* _Required work_:
Using the data below, output the first line and every line after it up to and including the line containing "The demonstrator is", exactly as written and with nothing added.

* _The data_:
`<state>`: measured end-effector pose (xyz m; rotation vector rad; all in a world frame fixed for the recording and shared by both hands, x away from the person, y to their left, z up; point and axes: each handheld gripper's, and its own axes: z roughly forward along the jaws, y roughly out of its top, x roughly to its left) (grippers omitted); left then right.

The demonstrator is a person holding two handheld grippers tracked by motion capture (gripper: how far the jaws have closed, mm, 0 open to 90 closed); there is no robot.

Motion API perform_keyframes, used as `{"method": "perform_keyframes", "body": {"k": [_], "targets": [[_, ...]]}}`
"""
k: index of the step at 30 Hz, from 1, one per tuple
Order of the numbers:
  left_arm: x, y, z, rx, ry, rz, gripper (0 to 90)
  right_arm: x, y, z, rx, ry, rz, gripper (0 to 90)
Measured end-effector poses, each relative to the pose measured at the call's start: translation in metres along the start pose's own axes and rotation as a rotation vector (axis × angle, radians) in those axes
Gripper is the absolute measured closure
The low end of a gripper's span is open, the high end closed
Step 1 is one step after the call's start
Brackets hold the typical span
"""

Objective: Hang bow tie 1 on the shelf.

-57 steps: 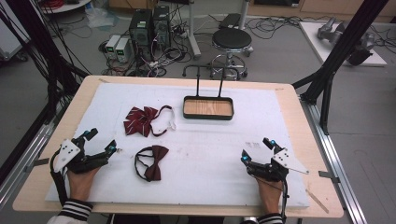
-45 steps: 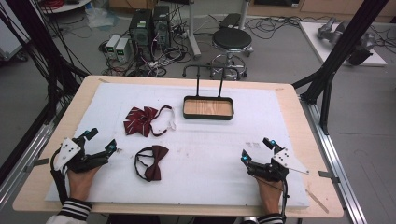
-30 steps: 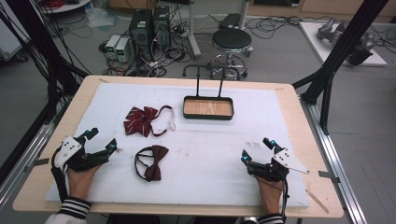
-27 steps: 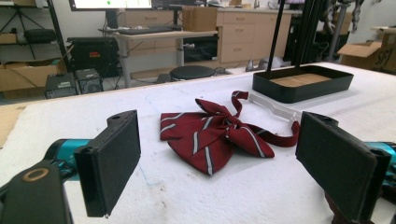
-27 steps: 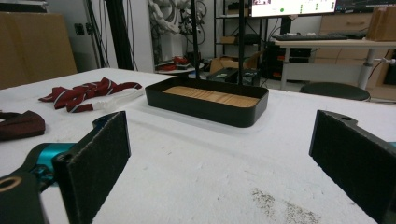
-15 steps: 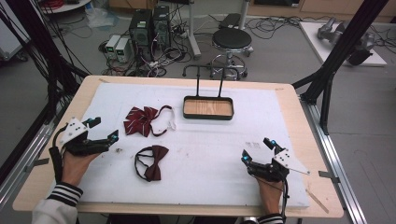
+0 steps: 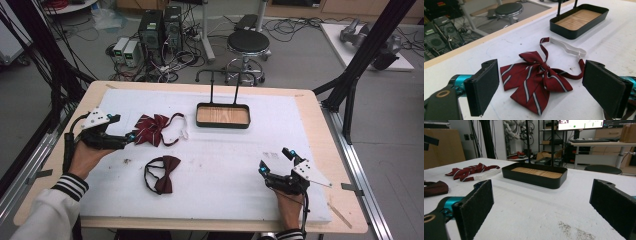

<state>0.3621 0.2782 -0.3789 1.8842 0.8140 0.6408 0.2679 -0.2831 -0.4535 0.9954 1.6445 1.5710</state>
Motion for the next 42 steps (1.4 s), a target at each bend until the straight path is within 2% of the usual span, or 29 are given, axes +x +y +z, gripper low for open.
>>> {"method": "perform_keyframes", "body": {"k": [1,4,5,6,7,8,9,10,11,14,15,16,19,20,21,24,25,28,29,32,34,35,38,39,42], "targets": [[0.001,0.007,0.006,0.02,-0.008,0.008,14.5,0.0,0.0,0.0,0.0,0.001,0.002,4.4],[0.002,0.011,0.01,0.039,-0.022,0.006,14.5,0.0,0.0,0.0,0.0,0.0,0.001,4.4],[0.002,0.016,0.017,0.066,-0.028,0.014,14.6,0.0,0.0,0.0,-0.003,0.0,0.0,4.4],[0.002,0.016,0.017,0.066,-0.028,0.014,14.6,0.0,0.0,0.0,-0.002,-0.001,-0.003,4.4],[0.002,0.021,0.023,0.093,-0.032,0.019,14.7,0.0,0.0,0.0,-0.002,0.0,-0.002,4.4],[0.002,0.021,0.023,0.093,-0.032,0.019,14.7,0.0,0.0,0.0,-0.002,0.001,0.002,4.4],[0.002,0.026,0.03,0.118,-0.034,0.027,14.8,0.0,0.0,0.0,-0.001,0.001,0.002,4.4],[0.002,0.026,0.03,0.118,-0.034,0.027,14.8,0.0,0.0,0.0,-0.001,0.001,0.002,4.4],[0.001,0.032,0.037,0.139,-0.03,0.033,15.1,0.0,0.0,0.0,-0.001,0.001,0.003,4.4],[0.0,0.036,0.046,0.157,-0.036,0.047,15.9,0.0,0.0,0.0,-0.001,0.001,0.005,4.4],[-0.001,0.038,0.053,0.183,-0.046,0.05,15.9,0.0,0.0,0.0,-0.002,0.002,0.004,4.4],[-0.001,0.038,0.053,0.183,-0.046,0.05,16.0,0.0,0.0,0.0,-0.002,0.002,0.004,4.4],[-0.001,0.04,0.065,0.237,-0.062,0.083,16.2,0.0,0.0,0.0,-0.001,0.002,0.005,4.4],[-0.001,0.04,0.065,0.237,-0.062,0.083,16.3,0.0,0.0,0.0,-0.001,0.002,0.005,4.4],[0.0,0.042,0.071,0.264,-0.078,0.094,16.8,0.0,0.0,0.0,-0.001,0.002,0.005,4.4],[0.0,0.043,0.075,0.284,-0.095,0.109,17.9,0.0,0.0,0.0,-0.001,0.002,0.005,4.4],[0.002,0.044,0.081,0.307,-0.135,0.134,17.8,0.0,0.0,0.0,-0.002,0.004,0.007,4.4],[0.002,0.044,0.086,0.319,-0.151,0.143,18.0,0.0,0.0,0.0,-0.001,0.002,0.005,4.4],[0.002,0.043,0.091,0.34,-0.161,0.142,18.3,0.0,0.0,0.0,-0.001,0.001,0.005,4.4],[0.002,0.042,0.095,0.36,-0.173,0.154,19.1,0.0,0.0,0.0,-0.002,0.002,0.003,4.4],[0.003,0.04,0.101,0.375,-0.193,0.161,19.1,0.0,0.0,0.0,-0.003,0.002,0.003,4.4],[0.005,0.036,0.106,0.391,-0.22,0.158,19.6,0.0,0.0,0.0,-0.002,0.002,0.002,4.4],[0.007,0.032,0.111,0.415,-0.224,0.153,20.2,0.0,0.0,0.0,-0.003,0.0,-0.003,4.4],[0.009,0.028,0.115,0.434,-0.239,0.157,21.3,0.0,0.0,0.0,-0.003,0.0,-0.002,4.4],[0.01,0.026,0.118,0.438,-0.25,0.171,24.6,0.0,0.0,0.0,-0.001,0.0,-0.001,4.4]]}}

* _Exercise result_:
`<state>`: measured end-effector pose (xyz m; rotation vector rad; all in a world frame fixed for the recording and shared by both hands, x away from the person, y to their left, z up; point and axes: each handheld gripper's, and its own axes: z roughly forward along the jaws, y roughly out of its top, x roughly to its left) (grippers omitted); left then right.

The demonstrator is a person holding two handheld grippers tracked by motion capture (gripper: how far the jaws have closed, mm, 0 open to 90 closed); there is no robot.

With this output, the exercise is done.